The term “Hadoop Cluster” can have many meanings. In the most simple sense, it can refer to the core components: HDFS (Hadoop Distributed FileSystem), YARN (Resource scheduler), Tez, and batch MapReduce (MapReduce processing engines). In reality, it is much more.
Many other Apache big data tools are usually provided and resource-managed by YARN. It is not uncommon to have HBase (Hadoop column-oriented database), Spark (scalable language), Hive (Hadoop RDBS), Sqoop (database to HDFS tool), and Kafka (data pipelines). Some background processes, like Zookeeper, also provide a way to post cluster-wide resource information.
Every service is installed separately with unique configuration settings.

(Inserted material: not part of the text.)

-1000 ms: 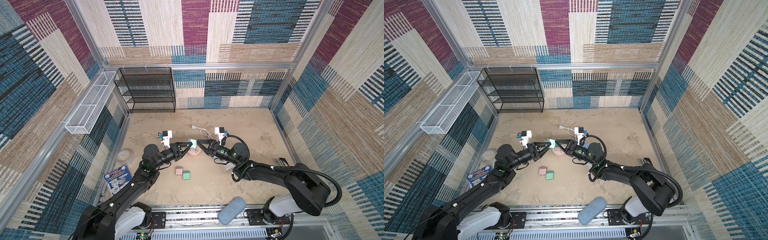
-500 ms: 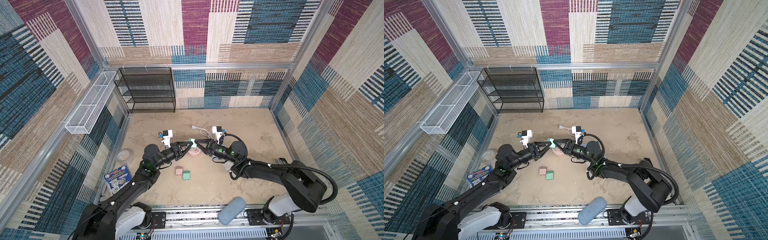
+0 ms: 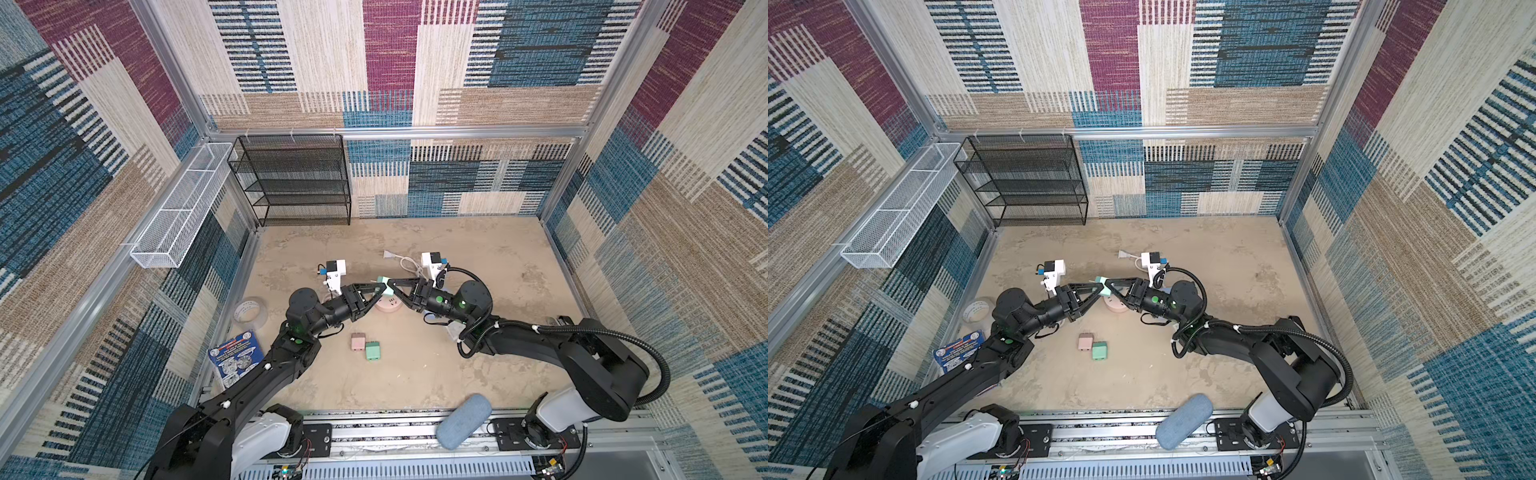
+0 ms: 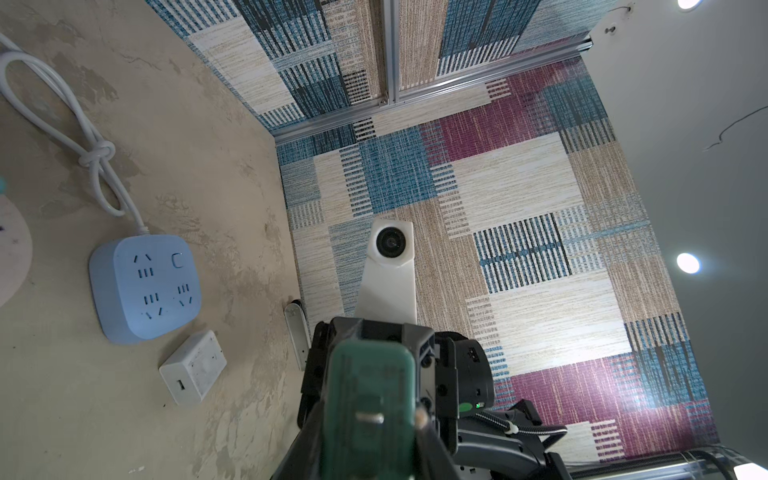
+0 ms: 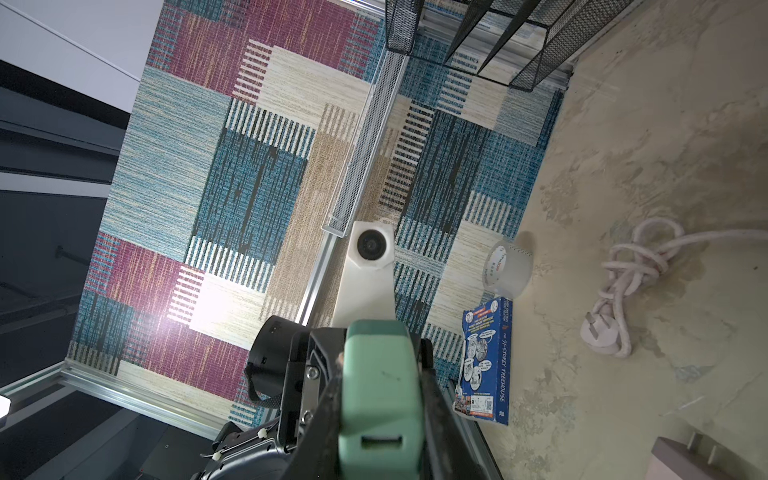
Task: Insert the plug
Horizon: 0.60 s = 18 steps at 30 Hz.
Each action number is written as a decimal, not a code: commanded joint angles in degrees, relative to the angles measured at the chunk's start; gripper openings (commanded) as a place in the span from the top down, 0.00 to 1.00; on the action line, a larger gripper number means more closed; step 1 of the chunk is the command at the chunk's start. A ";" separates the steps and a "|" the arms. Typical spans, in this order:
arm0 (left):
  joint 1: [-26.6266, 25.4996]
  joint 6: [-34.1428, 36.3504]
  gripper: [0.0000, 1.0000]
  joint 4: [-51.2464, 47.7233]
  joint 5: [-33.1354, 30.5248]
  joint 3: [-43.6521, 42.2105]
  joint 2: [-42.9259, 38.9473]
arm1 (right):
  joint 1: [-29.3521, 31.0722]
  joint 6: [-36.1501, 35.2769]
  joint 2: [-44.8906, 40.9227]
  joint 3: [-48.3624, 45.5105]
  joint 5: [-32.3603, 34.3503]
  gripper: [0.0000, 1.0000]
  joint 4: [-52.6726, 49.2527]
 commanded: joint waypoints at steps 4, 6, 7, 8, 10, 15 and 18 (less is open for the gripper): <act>0.86 1.56 0.81 -3.13 0.90 1.08 0.06 | -0.12 -1.51 0.18 0.96 -1.67 1.00 -0.17; 2.66 5.19 0.25 -12.29 2.30 2.93 -1.40 | -0.55 -3.45 -0.51 2.21 -1.93 1.00 -3.80; 3.71 7.83 0.10 -17.34 2.71 4.24 -2.28 | -0.78 -4.42 -0.90 2.91 -2.09 1.00 -6.23; 5.01 11.68 0.00 -24.41 2.77 6.00 -3.90 | -1.21 -5.49 -1.42 3.78 -2.32 1.00 -9.07; 7.42 19.76 0.00 -39.32 0.62 9.68 -6.94 | -2.20 -8.89 -2.25 6.39 -2.99 1.00 -16.40; 10.90 39.48 0.00 -68.39 -11.59 21.17 -11.99 | -3.87 -24.74 -3.04 18.70 -3.01 1.00 -44.81; 11.08 45.65 0.00 -76.58 -16.09 24.98 -12.08 | -3.84 -37.41 -0.31 31.61 -0.94 1.00 -65.42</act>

Once installed, each service requires a daemon to be run on some or all of the cluster nodes. In addition, each service has its own raft of configuration files that must be kept in sync across the cluster nodes. For even the simplest installations, it is common to have over 100-200 files on a single server.
Once the configuration has been confirmed, start-up dependencies often require specific services to be started before others can work. For instance, HDFS must be started before many of the services will operate.
If this is starting to sound like an administrative nightmare, it is. These actions can be “scripted-up” at the command line level using tools like pdsh (parallel distributed shell). Still, even that approach gets tedious, and it is very unique for each installation.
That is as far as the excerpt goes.